▸ Given entries:
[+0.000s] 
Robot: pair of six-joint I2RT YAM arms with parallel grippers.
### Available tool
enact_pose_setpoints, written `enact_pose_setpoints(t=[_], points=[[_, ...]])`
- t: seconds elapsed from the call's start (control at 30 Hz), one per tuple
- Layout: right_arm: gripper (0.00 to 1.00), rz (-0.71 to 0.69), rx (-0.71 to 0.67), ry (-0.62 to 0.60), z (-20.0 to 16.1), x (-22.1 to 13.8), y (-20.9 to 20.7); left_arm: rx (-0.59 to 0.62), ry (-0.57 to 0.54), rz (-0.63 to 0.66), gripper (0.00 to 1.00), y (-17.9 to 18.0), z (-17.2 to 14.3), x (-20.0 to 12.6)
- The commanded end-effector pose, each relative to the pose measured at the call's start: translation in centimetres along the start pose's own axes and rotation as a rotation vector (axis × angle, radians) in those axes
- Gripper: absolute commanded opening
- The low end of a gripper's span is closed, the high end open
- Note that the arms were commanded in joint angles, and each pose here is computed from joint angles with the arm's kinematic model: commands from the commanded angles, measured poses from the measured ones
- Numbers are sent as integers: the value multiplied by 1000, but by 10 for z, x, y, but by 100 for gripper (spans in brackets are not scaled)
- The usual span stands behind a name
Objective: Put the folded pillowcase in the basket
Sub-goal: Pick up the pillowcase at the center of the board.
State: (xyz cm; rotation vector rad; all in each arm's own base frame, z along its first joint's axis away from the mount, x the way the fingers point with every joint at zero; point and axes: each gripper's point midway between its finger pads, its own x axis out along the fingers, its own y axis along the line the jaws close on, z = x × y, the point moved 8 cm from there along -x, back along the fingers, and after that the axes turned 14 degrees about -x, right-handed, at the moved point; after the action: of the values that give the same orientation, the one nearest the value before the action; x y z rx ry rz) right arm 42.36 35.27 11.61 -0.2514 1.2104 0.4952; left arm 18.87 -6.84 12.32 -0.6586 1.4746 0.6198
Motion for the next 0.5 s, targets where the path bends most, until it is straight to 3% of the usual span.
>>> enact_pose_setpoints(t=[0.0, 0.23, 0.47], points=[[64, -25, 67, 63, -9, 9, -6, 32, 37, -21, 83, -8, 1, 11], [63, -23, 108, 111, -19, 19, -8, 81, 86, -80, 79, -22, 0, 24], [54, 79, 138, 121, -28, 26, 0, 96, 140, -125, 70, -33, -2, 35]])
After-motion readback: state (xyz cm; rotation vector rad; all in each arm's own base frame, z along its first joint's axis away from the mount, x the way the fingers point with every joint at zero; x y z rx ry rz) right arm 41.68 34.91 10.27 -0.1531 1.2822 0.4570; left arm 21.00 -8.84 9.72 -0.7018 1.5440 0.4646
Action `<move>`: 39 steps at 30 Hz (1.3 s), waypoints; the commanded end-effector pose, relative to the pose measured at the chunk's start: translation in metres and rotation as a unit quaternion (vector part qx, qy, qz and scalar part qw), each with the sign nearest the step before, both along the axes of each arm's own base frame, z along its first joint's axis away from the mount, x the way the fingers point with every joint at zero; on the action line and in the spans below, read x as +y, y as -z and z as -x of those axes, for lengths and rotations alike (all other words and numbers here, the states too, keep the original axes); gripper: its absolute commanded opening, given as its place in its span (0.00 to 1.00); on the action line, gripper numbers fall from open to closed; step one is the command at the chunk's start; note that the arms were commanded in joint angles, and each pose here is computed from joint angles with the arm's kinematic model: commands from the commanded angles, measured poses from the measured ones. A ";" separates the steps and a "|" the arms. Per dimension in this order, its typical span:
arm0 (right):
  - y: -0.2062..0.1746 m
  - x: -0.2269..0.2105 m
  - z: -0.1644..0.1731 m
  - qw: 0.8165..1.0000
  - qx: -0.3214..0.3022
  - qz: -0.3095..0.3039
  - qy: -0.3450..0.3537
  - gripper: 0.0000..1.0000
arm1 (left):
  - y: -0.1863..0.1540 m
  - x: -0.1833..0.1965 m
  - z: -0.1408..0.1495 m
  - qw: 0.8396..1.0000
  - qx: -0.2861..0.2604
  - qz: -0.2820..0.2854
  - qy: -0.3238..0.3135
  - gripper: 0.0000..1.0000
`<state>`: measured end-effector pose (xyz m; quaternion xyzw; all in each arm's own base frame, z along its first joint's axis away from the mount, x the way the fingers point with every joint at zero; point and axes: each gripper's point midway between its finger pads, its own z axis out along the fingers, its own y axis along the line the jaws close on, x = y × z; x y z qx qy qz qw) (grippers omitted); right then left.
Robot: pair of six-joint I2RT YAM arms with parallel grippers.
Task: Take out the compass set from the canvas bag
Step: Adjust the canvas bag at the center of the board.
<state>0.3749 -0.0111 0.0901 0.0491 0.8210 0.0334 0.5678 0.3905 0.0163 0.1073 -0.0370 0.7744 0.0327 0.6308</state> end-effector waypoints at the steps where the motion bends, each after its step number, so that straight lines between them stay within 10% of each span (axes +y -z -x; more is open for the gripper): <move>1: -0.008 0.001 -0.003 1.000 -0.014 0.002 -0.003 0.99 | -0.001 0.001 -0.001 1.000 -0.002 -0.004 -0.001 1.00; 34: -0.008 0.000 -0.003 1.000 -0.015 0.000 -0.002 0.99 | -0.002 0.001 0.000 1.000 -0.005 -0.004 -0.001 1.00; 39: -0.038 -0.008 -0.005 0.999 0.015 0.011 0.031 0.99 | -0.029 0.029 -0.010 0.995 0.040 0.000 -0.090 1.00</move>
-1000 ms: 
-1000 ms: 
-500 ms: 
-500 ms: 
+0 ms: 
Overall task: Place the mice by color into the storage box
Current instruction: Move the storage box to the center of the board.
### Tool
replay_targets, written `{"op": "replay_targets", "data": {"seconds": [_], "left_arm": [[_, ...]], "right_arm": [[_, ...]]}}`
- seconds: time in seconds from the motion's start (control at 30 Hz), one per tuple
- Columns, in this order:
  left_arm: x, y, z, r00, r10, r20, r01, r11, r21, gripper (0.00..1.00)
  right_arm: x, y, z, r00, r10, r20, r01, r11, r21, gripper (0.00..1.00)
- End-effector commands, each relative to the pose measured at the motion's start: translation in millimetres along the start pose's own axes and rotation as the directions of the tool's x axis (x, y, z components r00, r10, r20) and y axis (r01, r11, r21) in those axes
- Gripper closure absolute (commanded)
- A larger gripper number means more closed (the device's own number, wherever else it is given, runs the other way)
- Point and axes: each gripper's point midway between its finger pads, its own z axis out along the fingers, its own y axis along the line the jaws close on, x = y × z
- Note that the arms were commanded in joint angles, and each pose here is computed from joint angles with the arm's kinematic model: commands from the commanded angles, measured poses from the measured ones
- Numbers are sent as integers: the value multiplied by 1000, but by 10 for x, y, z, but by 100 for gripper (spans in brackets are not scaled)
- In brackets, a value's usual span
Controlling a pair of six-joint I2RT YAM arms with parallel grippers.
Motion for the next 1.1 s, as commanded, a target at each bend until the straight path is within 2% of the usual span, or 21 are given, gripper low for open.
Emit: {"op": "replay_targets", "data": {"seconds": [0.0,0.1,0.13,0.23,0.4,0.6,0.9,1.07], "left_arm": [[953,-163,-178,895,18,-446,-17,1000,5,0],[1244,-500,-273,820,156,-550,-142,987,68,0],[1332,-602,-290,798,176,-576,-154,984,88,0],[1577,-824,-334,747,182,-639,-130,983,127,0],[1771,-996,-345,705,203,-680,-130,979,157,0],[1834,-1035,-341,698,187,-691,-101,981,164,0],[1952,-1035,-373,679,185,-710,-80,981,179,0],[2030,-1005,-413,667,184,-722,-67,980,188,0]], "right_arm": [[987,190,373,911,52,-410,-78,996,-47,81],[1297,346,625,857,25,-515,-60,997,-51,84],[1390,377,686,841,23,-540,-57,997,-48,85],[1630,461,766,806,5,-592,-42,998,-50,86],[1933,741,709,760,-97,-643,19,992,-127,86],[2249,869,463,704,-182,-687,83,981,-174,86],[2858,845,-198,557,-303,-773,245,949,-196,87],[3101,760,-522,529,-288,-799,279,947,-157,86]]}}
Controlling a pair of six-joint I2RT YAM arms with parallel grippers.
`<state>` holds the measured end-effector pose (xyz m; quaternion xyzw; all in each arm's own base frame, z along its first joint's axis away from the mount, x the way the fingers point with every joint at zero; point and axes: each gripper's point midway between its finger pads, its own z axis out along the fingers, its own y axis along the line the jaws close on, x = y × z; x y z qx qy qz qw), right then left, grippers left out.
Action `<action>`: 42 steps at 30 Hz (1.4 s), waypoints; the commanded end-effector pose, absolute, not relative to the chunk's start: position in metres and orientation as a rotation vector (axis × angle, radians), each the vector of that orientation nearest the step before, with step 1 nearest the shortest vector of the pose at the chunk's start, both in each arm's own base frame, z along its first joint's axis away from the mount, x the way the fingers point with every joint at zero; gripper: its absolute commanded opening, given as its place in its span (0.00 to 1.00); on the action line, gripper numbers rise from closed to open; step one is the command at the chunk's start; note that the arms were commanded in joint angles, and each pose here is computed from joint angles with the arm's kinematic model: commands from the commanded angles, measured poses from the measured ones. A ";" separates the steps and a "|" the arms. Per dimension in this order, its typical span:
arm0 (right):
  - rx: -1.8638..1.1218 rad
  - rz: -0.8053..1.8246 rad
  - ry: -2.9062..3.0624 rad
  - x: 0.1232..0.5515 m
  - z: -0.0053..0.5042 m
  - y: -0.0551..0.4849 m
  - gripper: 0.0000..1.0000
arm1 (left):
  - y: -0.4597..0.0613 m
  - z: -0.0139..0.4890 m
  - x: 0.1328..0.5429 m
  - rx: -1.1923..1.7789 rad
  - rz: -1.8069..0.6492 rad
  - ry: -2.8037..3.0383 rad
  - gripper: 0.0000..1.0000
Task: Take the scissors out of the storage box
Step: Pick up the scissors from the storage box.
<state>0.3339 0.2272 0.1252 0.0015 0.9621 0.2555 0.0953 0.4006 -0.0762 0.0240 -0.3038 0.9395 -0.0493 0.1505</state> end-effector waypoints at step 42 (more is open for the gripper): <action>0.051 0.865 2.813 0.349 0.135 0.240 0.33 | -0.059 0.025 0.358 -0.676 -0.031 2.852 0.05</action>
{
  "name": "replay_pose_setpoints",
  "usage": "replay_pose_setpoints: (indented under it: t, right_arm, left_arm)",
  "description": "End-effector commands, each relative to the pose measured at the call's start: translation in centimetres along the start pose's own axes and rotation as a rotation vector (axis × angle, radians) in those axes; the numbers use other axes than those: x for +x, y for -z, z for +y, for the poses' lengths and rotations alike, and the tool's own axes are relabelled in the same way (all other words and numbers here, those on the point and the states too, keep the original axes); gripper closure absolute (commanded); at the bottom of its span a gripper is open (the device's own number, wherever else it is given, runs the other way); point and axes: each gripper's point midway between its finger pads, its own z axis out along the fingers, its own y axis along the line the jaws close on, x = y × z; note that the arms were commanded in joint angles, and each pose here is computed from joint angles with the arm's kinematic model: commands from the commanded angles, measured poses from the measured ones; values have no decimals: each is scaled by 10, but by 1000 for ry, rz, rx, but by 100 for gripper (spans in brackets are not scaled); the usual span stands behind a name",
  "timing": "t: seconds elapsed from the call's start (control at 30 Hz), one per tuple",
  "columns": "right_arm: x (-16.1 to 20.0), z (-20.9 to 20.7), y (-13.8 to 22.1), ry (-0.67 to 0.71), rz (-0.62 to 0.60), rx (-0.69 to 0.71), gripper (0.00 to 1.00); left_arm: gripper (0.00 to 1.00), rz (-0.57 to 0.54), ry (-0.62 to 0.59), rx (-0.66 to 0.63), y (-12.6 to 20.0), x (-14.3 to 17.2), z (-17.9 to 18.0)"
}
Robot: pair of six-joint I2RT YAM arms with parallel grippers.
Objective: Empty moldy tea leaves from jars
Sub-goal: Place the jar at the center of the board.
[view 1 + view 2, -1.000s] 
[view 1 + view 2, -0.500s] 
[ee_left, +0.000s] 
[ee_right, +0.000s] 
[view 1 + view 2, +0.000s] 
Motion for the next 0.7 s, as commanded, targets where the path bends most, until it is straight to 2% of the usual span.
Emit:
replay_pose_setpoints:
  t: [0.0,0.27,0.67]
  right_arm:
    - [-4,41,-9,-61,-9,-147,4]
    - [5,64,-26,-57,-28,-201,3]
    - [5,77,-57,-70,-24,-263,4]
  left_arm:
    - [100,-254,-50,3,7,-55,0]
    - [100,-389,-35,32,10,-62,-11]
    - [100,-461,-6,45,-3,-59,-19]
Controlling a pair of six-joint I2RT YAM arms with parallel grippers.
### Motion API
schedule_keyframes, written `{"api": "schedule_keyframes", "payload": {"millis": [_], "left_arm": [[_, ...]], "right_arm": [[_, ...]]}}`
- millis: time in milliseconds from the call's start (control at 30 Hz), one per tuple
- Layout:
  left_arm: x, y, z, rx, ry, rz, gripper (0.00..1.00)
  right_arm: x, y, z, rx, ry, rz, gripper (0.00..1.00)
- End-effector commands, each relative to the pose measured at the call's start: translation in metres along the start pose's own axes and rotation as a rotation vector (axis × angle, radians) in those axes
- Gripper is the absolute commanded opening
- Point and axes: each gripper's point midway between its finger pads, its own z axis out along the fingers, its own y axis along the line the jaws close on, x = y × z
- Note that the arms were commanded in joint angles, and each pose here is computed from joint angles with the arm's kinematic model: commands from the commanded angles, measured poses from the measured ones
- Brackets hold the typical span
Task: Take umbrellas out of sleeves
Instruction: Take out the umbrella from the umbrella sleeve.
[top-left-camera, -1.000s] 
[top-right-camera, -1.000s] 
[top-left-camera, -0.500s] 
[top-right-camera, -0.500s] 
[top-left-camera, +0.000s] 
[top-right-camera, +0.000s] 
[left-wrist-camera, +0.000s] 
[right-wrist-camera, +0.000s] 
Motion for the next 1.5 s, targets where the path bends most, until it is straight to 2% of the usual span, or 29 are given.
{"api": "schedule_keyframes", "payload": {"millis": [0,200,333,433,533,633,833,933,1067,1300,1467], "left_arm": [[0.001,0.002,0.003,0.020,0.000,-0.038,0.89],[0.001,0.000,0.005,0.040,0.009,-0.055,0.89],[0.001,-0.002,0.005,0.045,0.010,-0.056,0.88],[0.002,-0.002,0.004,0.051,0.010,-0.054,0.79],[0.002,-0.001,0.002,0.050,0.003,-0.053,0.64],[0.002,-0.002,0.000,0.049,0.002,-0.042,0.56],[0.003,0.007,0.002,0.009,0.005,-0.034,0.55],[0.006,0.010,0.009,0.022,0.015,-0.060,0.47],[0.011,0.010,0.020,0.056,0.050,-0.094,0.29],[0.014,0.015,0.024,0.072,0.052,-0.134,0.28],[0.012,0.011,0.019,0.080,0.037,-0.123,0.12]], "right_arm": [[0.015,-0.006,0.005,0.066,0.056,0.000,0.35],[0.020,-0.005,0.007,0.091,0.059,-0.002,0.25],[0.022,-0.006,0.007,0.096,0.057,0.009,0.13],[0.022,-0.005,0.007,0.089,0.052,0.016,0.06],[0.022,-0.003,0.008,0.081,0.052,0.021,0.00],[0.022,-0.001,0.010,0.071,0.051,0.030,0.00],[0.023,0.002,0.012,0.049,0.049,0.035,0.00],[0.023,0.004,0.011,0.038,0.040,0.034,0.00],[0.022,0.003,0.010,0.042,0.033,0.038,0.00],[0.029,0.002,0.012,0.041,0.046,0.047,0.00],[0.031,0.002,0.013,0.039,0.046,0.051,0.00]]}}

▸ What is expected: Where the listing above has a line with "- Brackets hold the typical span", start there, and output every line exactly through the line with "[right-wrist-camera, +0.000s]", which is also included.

▸ Written response:
- Brackets hold the typical span
Task: Take umbrellas out of sleeves
Instruction: Take out the umbrella from the umbrella sleeve.
[top-left-camera, -1.000s] 
[top-right-camera, -1.000s] 
[top-left-camera, -0.500s] 
[top-right-camera, -0.500s] 
[top-left-camera, +0.000s] 
[top-right-camera, +0.000s] 
[left-wrist-camera, +0.000s] 
[right-wrist-camera, +0.000s] 

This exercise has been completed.